American chemist (1854–1917)

Otto Saly Binswanger (April 20, 1854, in Osterberg, Bavaria – September 25, 1917, in Portland, Oregon) was a German-American chemist and toxicologist.

==Life==
Born to the noted Binswanger family (named after the town Binswangen) and of German-Jewish descent, Otto Saly (Salomon) Binswanger was raised and schooled in Augsburg.

Apart from a one-year interruption for obligatory military service in 1873-74, Binswanger attended the Chemical/Technical Department of the newly founded Munich Polytechnic School as an auditor (not an enrolled student) between 1872 and 1876. In October 1876, he enrolled at the University of Erlangen, where he completed his Ph.D. dissertation on cresol and its derivatives under the direction of Eugen von Gorup Besanez in November 1877.

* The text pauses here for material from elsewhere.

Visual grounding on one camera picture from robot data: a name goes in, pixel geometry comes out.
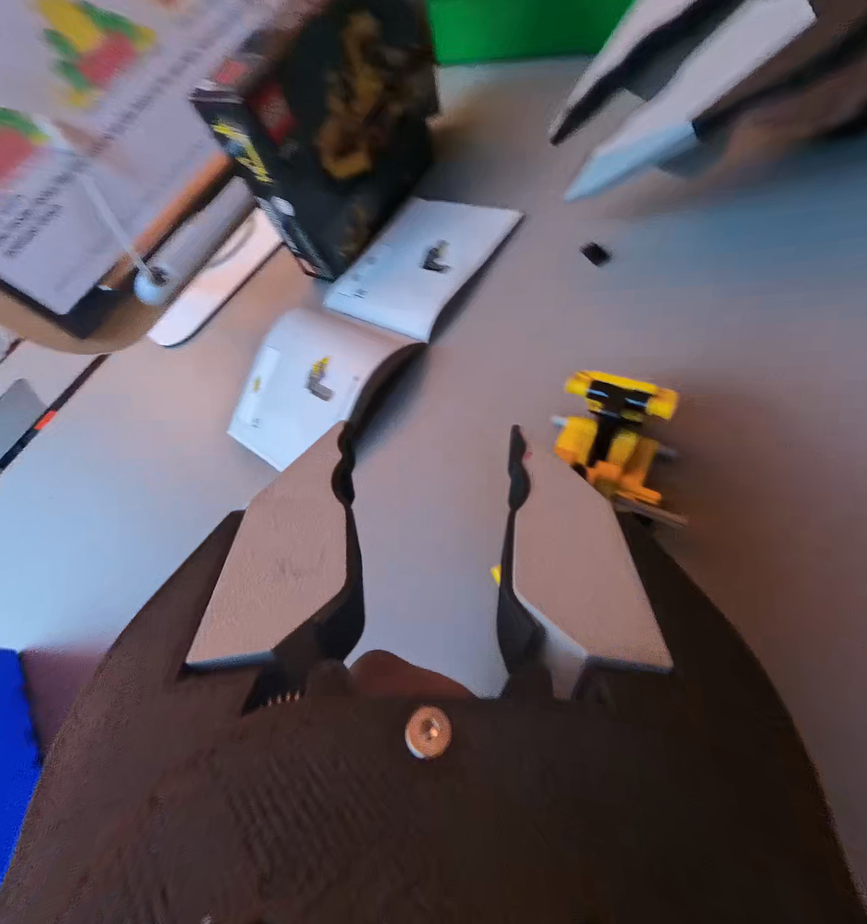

Binswanger emigrated to the U.S., where he enrolled at the University of Maryland in Baltimore. After three years of study, he completed a medical doctorate in May 1882.

Following his medical studies, Binswanger moved to Portland, Oregon, where he was a general practitioner. In December 1883, he was appointed to a professorship in chemistry and toxicology at the Willamette University College of Medicine in Salem. In 1886, he and several colleagues relocated to the newly founded University of Oregon Medical School in Portland (now Oregon Health & Science University), where he taught until his death.

==Dissertation==

Ein Beitrag zur Kenntniss des Kresols und einiger Derivate. Inaugural-Dissertation zur Erlangung der Doctorwürde bei der hochlöblichen philosophischen Facultät der Universität Erlangen, eingereicht von Saly Binswanger aus Augsburg. Erlangen: Jacob, 1877. 21 pp.

==Literature==

Julian Hawthorne, The Story of Oregon. A History, with Portraits and Biographies. New York: American Historical Publishing Co., 1892, vol. 2, pp. 377f.